Annoyed by the distraction, he went to the scrying basin and viewed the corner of Calico Castle where his tower normally sat, making sure the area was clear. It was, and a moment later found him once again on Kurr. He sighed and dropped the Polar’s shield. It was going to take a while to find a raven if his skill with goat gathering gave any clues.

He sent a telepathic message to Taot to find out where he was. The dragon was several measures away, up in the high mountains courting a female dragon that he’d had a chance to meet. A carnal wave washed into Altin’s mind as Taot’s thoughts returned, the beast simple and open in its method of communicating what was going on and causing Altin to redden far more deeply than the reddest rose. The uncultured dragon simply had no shame. Regardless of the dragon’s lack of propriety, however, Taot clearly was not going to be of any help locating a raven, which meant Altin had to do it by himself.

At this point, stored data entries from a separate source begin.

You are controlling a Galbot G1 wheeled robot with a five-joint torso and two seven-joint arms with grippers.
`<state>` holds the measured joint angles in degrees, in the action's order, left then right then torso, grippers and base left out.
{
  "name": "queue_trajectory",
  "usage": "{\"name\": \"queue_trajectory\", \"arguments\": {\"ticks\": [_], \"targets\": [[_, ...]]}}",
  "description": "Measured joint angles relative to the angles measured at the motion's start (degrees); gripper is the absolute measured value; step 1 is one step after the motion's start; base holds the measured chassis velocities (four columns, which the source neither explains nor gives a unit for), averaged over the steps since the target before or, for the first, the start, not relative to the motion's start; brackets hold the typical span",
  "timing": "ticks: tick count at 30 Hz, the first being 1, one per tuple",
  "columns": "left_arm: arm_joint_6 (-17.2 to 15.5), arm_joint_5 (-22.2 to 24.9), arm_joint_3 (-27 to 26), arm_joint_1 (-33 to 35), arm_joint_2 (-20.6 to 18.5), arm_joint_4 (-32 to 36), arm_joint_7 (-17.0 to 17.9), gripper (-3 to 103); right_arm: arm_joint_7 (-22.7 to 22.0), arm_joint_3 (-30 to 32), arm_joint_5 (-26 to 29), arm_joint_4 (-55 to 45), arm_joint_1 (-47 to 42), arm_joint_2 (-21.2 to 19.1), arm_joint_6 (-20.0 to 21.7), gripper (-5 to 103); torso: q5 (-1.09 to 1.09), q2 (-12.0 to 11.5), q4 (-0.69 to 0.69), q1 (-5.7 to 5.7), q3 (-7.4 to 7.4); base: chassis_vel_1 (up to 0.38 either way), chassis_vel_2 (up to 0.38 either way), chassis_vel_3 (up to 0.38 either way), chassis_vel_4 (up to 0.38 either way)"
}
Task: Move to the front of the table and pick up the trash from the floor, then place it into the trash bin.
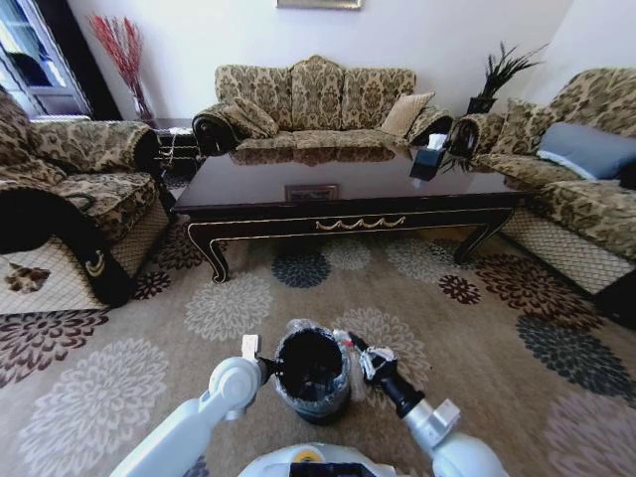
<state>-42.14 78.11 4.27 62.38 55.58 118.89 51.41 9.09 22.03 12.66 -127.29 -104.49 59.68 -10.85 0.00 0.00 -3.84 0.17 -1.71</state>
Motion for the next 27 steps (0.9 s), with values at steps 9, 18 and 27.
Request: {"name": "queue_trajectory", "arguments": {"ticks": [9, 18, 27], "targets": [[0.0, -0.76, -0.19, 0.69, -0.12, 0.33, 0.44, 0, 0.1, -3.21, -3.09, -0.03, -1.5, 2.86, -0.01, 0, 0.0, 0.0, 0.0, 0.0, 0.0, 0.0, 0.0, 0.0, 0.0], [0.0, -0.79, -0.12, 1.1, -0.1, 0.58, 0.57, 0, 0.31, -4.08, -5.12, 0.44, -2.24, 3.9, -0.36, 8, -0.01, 0.0, 0.0, 0.0, 0.0, 0.0, 0.0, 0.0, 0.0], [0.0, -0.78, -0.07, 1.39, -0.31, 0.66, 0.76, 0, 0.31, -3.91, -4.96, 0.32, -2.33, 4.12, -0.14, 46, -0.01, 0.0, 0.0, 0.0, 0.0, 0.0, 0.0, 0.0, 0.0]]}}
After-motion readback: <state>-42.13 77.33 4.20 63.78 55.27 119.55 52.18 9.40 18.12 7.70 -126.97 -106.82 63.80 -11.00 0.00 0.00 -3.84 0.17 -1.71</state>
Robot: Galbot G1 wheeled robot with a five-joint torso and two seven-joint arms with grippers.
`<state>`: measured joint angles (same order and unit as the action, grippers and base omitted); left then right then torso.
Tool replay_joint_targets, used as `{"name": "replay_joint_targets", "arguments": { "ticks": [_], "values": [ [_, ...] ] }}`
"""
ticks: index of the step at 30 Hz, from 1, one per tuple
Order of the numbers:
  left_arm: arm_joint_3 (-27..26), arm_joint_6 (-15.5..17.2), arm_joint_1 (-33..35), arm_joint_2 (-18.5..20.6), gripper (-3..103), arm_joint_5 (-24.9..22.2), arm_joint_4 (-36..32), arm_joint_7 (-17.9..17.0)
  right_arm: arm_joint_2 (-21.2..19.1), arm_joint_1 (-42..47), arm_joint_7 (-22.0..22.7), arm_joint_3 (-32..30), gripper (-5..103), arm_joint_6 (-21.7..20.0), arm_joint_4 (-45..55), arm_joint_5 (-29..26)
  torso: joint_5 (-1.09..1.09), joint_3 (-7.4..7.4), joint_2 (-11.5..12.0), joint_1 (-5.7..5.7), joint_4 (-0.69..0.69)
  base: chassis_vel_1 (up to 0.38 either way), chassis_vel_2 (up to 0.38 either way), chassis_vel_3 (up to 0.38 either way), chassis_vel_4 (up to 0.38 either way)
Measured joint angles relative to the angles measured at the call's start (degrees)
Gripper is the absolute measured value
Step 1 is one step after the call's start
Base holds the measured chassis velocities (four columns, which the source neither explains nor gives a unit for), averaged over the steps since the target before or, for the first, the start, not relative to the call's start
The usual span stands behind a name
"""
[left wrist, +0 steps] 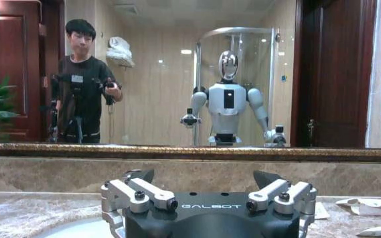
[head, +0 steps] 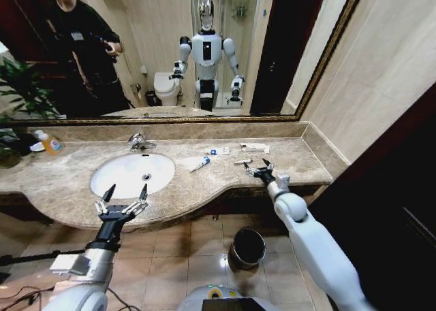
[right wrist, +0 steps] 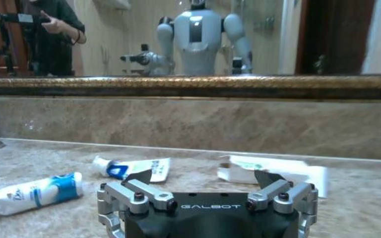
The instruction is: Pick up the trash from the sink and place it in the trash bin.
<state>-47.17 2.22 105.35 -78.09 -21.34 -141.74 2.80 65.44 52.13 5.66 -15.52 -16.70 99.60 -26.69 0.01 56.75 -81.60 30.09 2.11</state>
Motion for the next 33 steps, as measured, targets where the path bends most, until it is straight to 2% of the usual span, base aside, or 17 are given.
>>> {"name": "replay_joint_targets", "arguments": {
  "ticks": [2,3,5,7,8,9,11,15,18,25,26,28,30,33],
  "values": [
    [0.0,0.0,0.0,0.0,100,0.0,0.0,0.0,0.1,-3.43,-3.26,0.98,100,-0.97,-2.38,-0.08,-0.01,0.0,0.0,0.0,0.0,0.0,0.0,0.0,0.0],
    [0.0,0.0,0.0,0.0,100,0.0,0.0,0.0,0.1,-3.43,-3.26,0.98,100,-0.97,-2.38,-0.08,-0.01,0.0,0.0,0.0,0.0,0.0,0.0,0.0,0.0],
    [0.0,0.0,0.0,0.0,100,0.0,0.0,0.0,-1.32,-8.3,-11.42,1.9,100,-2.33,-5.93,-0.21,0.0,0.0,0.0,0.0,0.01,0.0,0.0,0.0,0.0],
    [0.0,0.0,0.0,0.0,100,0.0,0.0,0.0,-3.24,-11.82,-16.63,2.75,100,-5.77,-7.84,-1.51,-0.01,0.0,0.0,0.0,0.01,0.0,0.0,0.0,0.0],
    [0.0,0.0,0.0,0.0,100,0.0,0.0,0.0,-3.24,-11.82,-16.63,2.75,100,-5.77,-7.84,-1.51,-0.01,0.0,0.0,0.0,0.01,0.0,0.0,0.0,0.0],
    [0.0,0.0,0.0,0.0,100,0.0,0.0,0.0,-4.59,-14.22,-20.32,3.3,100,-8.92,-9.44,-2.36,-0.02,0.0,0.0,0.0,0.01,0.0,0.0,0.0,0.0],
    [0.0,0.0,0.0,0.0,100,0.0,0.0,0.0,-6.46,-17.81,-25.29,4.81,100,-11.68,-13.01,-2.68,-0.01,0.0,0.0,0.0,0.0,0.0,0.0,0.0,0.0],
    [0.0,0.0,0.0,0.0,100,0.0,0.0,0.0,-7.63,-20.84,-28.81,6.44,100,-12.98,-16.6,-2.24,0.0,0.0,0.0,-0.01,0.0,0.0,0.0,0.0,0.0],
    [0.0,0.0,0.0,0.0,100,0.0,0.0,0.0,-9.19,-25.28,-33.78,10.06,100,-13.54,-21.51,-0.38,0.0,0.0,0.0,0.0,0.0,0.0,0.0,0.0,0.0],
    [0.0,0.0,0.0,0.0,100,0.0,0.0,0.0,-10.7,-29.27,-39.64,14.8,100,-11.75,-25.73,2.74,0.0,-0.01,0.0,0.0,0.0,0.0,0.0,0.0,0.0],
    [0.0,0.0,0.0,0.0,100,0.0,0.0,0.0,-10.81,-29.62,-40.59,15.28,102,-11.26,-26.37,3.14,0.0,-0.01,0.0,0.0,0.0,0.0,0.0,0.0,0.0],
    [0.0,0.0,0.0,0.0,100,0.0,0.0,0.0,-10.85,-29.99,-41.27,15.71,99,-10.94,-26.96,3.31,0.0,-0.01,0.0,0.0,0.0,0.0,0.0,0.0,0.0],
    [0.0,0.0,0.0,0.0,100,0.0,0.0,0.0,-10.81,-30.77,-42.25,16.62,89,-10.15,-28.38,3.48,-0.01,-0.01,0.0,-0.01,0.0,0.0,0.0,0.0,0.0],
    [0.0,0.0,0.0,0.0,100,0.0,0.0,0.0,-10.62,-31.45,-43.02,17.36,83,-9.57,-29.9,3.36,-0.01,-0.01,0.0,0.0,0.0,0.0,0.0,0.0,0.0]
  ]
}}
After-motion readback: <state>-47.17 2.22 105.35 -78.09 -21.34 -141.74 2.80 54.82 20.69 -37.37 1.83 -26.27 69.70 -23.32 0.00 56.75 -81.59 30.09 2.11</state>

Annoyed, and impatient to be back at the real work of exploring space, he put on his shoes and headed downstairs and out into the meadow beyond the keep. As he made his way through the knee-deep grass, he scanned about for any trace of a raven. And of course there were none lying handily about.

He walked through the better part of what on any other occasion would have seemed a lovely mid-afternoon, but he saw not the faintest sign of a raven anywhere. He walked along, ignoring the warm sun and the fragrance of wild flowers on the breeze, until at last he came into the woods, where he spent some time in the shadowy darkness growing furious at the fact that there were still no ravens to be found.

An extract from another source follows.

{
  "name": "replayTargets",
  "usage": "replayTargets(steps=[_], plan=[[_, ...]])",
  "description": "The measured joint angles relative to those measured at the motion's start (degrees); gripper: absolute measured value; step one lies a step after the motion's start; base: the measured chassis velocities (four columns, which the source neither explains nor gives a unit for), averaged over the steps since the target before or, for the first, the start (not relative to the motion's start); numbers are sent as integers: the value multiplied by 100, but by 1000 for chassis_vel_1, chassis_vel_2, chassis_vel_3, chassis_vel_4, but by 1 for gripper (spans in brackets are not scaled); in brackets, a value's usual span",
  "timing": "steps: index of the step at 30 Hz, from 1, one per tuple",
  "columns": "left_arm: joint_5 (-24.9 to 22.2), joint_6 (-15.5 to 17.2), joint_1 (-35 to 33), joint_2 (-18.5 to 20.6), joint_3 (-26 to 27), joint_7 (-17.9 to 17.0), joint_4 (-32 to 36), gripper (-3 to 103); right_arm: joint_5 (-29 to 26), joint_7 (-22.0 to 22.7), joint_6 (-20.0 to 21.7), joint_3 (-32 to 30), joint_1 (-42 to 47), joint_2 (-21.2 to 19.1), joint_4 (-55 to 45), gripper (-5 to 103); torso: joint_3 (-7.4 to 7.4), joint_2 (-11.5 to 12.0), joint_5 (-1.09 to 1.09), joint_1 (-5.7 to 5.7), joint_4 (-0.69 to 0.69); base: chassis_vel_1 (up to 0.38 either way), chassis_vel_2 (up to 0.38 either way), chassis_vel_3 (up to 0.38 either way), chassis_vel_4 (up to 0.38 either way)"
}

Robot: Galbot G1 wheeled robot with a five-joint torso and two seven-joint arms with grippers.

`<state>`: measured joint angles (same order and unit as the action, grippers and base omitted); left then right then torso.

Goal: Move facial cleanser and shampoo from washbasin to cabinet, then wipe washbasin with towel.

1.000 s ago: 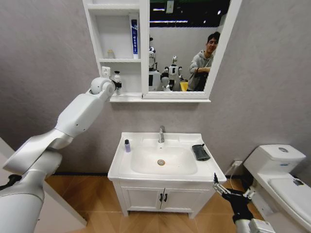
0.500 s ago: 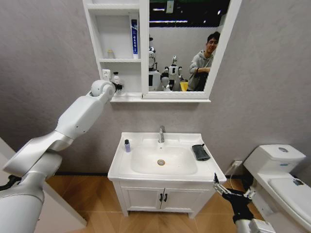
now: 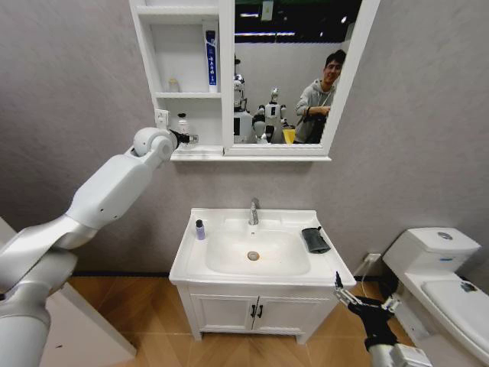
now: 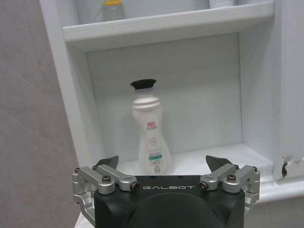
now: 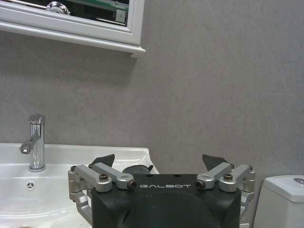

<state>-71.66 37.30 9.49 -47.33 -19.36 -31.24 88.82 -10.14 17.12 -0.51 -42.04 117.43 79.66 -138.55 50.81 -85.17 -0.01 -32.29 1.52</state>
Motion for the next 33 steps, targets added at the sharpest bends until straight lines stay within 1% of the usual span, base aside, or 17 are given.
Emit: replayTargets(steps=[2, 6, 8, 9, 11, 12, 14, 15, 16, 17, 20, 23, 24, 26, 27, 29, 33], plan=[[-68, 14, -280, 316, 172, -159, 404, 100, 5, -5, 0, 4, 2, 0, -11, 100, 0, 0, 0, 0, -2, 0, 0, 0, 0], [-189, 20, -618, 566, 382, -317, 825, 100, 15, -11, 0, 8, 16, -1, -27, 100, 0, 0, -1, 0, -1, 0, 0, 0, 0], [-283, 19, -1346, 943, 818, -477, 1570, 100, 22, -16, 0, 5, 58, -8, -58, 100, 0, 0, 0, 0, 0, 0, 0, 0, 0], [-283, 19, -1346, 943, 818, -477, 1570, 100, 22, -16, 0, 5, 58, -8, -58, 100, 0, 0, 0, 0, 0, 0, 0, 0, 0], [-243, -21, -2199, 1256, 1379, -516, 2151, 100, 24, -18, 0, -7, 87, -22, -81, 100, 0, 0, 0, 0, -1, 0, 0, 0, 0], [-243, -21, -2199, 1256, 1379, -516, 2151, 100, 24, -18, 0, -7, 87, -22, -81, 100, 0, 0, 0, 0, -1, 0, 0, 0, 0], [-82, -165, -3096, 1453, 1865, -468, 2520, 100, 36, -29, 0, -4, 103, -23, -80, 100, -1, -1, 0, 1, -2, 0, 0, 0, 0], [-82, -165, -3096, 1453, 1865, -468, 2520, 100, 36, -29, 0, -4, 103, -23, -80, 100, -1, -1, 0, 1, -2, 0, 0, 0, 0], [117, -331, -3815, 1501, 2153, -396, 2707, 100, 55, -51, 7, 26, 103, -11, -45, 100, 0, 0, -1, 1, -2, 0, 0, 0, 0], [336, -515, -4364, 1490, 2357, -320, 2833, 100, 74, -78, 19, 56, 103, 7, -13, 100, 0, 0, -2, 1, -3, 0, 0, 0, 0], [584, -756, -4795, 1431, 2487, -241, 2907, 100, 93, -94, 31, 89, 106, 24, 7, 100, 0, -1, 2, 1, -1, 0, 0, 0, 0], [1361, -1485, -5829, 1056, 2641, -2, 2896, 100, 203, -142, 26, 131, 76, 22, 68, 100, 0, 0, 0, 1, 1, 0, 0, 0, 0], [1361, -1485, -5829, 1056, 2641, -2, 2896, 100, 203, -142, 26, 131, 76, 22, 68, 100, 0, 0, 0, 1, 1, 0, 0, 0, 0], [1786, -1785, -6346, 780, 2652, 120, 2809, 100, 263, -174, 11, 133, 28, 20, 125, 100, 1, 0, 2, 1, -1, 0, 0, 0, 0], [1786, -1785, -6346, 780, 2652, 120, 2809, 100, 263, -174, 11, 133, 28, 20, 125, 100, 1, 0, 2, 1, -1, 0, 0, 0, 0], [2154, -2026, -6648, 494, 2629, 235, 2674, 100, 299, -183, -7, 145, 32, 50, 160, 100, 0, 0, 2, 1, -1, 0, 0, 0, 0], [2388, -2209, -6754, 242, 2545, 414, 2501, 100, 346, -189, -39, 175, 69, 105, 171, 100, 0, 0, 1, 1, 0, 0, 0, 0, 0]])
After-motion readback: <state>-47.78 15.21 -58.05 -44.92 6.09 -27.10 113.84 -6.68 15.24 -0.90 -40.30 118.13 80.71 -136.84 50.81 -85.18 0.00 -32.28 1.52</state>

“How hard can it be to find one blasted burning bird?” he snarled after another hour of traipsing about beneath the canopy of leaves to no avail. He was sure the forest was hiding its ravens, trying to spite him, showing him every color of bird but black, and he said as much out loud before he finally gave it up.

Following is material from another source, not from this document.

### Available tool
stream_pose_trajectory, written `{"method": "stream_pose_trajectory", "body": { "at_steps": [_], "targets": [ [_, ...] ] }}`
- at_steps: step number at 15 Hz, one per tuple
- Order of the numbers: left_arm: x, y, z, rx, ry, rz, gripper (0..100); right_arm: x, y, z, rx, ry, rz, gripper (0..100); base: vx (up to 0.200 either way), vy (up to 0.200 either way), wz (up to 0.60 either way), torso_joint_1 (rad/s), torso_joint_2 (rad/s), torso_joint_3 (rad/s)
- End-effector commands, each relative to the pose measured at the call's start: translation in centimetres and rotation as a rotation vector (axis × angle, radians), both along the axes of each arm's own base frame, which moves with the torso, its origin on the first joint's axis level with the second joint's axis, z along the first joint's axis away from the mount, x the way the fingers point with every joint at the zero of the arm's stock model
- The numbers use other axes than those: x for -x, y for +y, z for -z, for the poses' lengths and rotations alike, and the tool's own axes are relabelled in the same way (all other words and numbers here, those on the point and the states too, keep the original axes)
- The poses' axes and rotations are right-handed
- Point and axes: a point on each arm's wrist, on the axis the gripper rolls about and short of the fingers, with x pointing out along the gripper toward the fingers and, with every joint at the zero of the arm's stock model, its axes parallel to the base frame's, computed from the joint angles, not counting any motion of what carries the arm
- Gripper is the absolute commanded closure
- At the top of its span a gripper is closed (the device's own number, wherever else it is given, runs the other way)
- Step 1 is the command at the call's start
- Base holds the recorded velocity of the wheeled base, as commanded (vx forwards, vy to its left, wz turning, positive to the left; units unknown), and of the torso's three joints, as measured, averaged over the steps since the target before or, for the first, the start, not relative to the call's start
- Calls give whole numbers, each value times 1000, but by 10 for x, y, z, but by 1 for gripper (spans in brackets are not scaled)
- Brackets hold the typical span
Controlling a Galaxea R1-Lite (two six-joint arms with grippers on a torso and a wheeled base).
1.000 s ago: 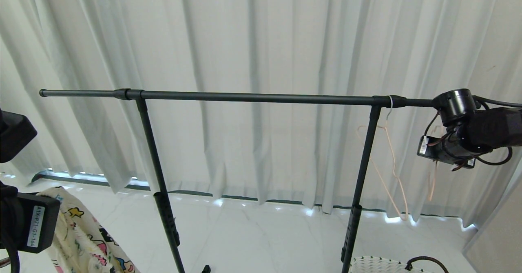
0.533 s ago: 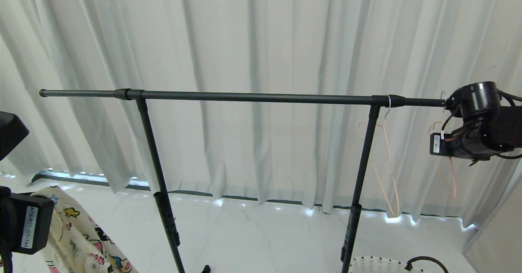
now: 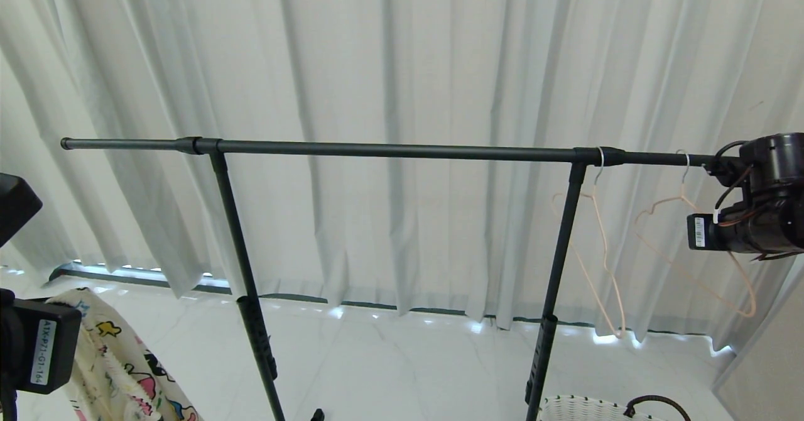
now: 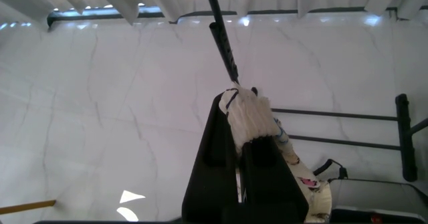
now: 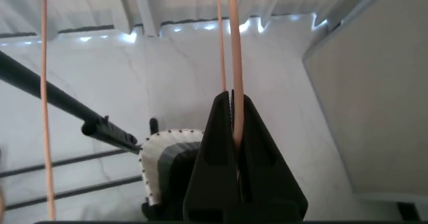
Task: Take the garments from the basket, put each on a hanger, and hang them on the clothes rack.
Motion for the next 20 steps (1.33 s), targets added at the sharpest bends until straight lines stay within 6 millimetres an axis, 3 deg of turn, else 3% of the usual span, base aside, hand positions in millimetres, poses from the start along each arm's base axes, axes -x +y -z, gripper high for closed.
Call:
{"method": "stream_pose_trajectory", "body": {
  "at_steps": [1, 6, 12, 16, 20],
  "targets": [
    [0, 0, 0, -1, 2, 0, 100, 9, -5, 5, 18, -27, -27, 100, 0, 0, 0, 0, 0, 0],
    [1, 0, 0, 2, -2, 1, 100, 23, -4, 16, 27, -120, -102, 100, 0, 0, 0, 0, 0, 0],
    [2, 1, 0, 3, -4, 1, 100, 35, -5, 14, 18, -236, -126, 100, 0, 0, 0, 0, 0, 0],
    [3, 1, 1, 3, -1, 2, 100, 53, -4, 9, 10, -254, -133, 100, 0, 0, 0, 0, 0, 0],
    [8, 4, 4, 5, -4, 3, 100, 83, -3, 2, 14, -293, -135, 100, -200, 0, 0, 2, 8, 4]
  ]
}}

There had to be a better way.

Impatient, he teleported himself back to his room and went once more into Tytamon’s tower. He found the old mage working on one of his favorite never-ending quests, the pursuit of the certainty that he could make diamonds out of coal—not for want of money of course, but out of pure stubbornness after so many unsuccessful years. Altin shook his head as he watched the ancient magician chant out his newest version of the spell and, without surprise, watched the coal vanish in a puff of acrid smoke.

“That’s never going to work, Master. I don’t know why you keep trying.”

“Well, it should work,” Tytamon said, waving away the acrid fumes. “My divination says it can. I just wish the damn clues weren’t so unbelievably vague. ‘Weight’ is the impression I get. ‘Lots of weight.’ So, I conjure weight. And still, I get…this.” He indicated the smoke curling around his head with a gnarled hand. “How much weight can it possibly need?”